WORK REQUIRED: What you return must be every line from the beginning of the data through the line holding "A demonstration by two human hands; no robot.", unchanged.

SOURCE MATERIAL below:

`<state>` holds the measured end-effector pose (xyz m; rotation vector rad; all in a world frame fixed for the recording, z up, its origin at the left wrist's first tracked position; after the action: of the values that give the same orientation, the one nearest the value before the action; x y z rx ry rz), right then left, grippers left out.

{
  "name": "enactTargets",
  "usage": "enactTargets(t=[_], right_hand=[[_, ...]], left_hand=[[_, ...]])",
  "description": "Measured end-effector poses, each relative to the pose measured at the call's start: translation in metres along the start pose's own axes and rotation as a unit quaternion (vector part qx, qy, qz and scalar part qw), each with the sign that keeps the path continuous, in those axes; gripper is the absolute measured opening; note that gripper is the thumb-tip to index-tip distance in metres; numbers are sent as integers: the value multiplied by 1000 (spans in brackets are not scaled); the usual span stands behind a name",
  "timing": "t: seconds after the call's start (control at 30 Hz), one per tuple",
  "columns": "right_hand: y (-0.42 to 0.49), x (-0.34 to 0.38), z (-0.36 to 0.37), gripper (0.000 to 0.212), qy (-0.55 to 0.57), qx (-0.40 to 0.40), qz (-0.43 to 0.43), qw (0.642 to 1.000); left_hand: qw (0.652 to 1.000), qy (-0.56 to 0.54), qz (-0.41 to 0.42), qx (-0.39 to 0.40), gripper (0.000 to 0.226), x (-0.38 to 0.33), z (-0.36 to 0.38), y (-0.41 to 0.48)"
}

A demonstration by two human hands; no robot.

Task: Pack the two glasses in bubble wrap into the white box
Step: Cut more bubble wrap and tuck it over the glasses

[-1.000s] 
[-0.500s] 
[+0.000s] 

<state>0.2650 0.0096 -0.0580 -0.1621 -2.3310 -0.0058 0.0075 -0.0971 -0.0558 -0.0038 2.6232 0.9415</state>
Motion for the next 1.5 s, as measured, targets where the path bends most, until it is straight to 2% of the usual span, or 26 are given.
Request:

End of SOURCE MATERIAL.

WRITTEN SOLUTION:
`<state>` holds the measured end-effector pose (xyz m; rotation vector rad; all in a world frame fixed for the recording, z up, its origin at the left wrist's first tracked position; after the action: of the values that give the same orientation, the one nearest the value before the action; x y z rx ry rz), right then left, grippers left out.

{
  "name": "enactTargets",
  "usage": "enactTargets(t=[_], right_hand=[[_, ...]], left_hand=[[_, ...]])",
  "description": "Measured end-effector poses, each relative to the pose measured at the call's start: translation in metres along the start pose's own axes and rotation as a unit quaternion (vector part qx, qy, qz and scalar part qw), each with the sign that keeps the path continuous, in those axes; gripper is the absolute measured opening; note that gripper is the thumb-tip to index-tip distance in metres; numbers are sent as integers: the value multiplied by 1000 (spans in brackets are not scaled); the usual span stands behind a name",
  "timing": "t: seconds after the call's start (control at 30 Hz), one per tuple",
  "columns": "right_hand: y (-0.42 to 0.49), x (-0.34 to 0.38), z (-0.36 to 0.37), gripper (0.000 to 0.212), qy (-0.55 to 0.57), qx (-0.40 to 0.40), qz (-0.43 to 0.43), qw (0.642 to 1.000); left_hand: qw (0.652 to 1.000), qy (-0.56 to 0.54), qz (-0.41 to 0.42), qx (-0.39 to 0.40), gripper (0.000 to 0.226), x (-0.38 to 0.33), z (-0.36 to 0.38), y (-0.41 to 0.48)"
}

A demonstration by two human hands; no robot.

This answer is complete as it stands.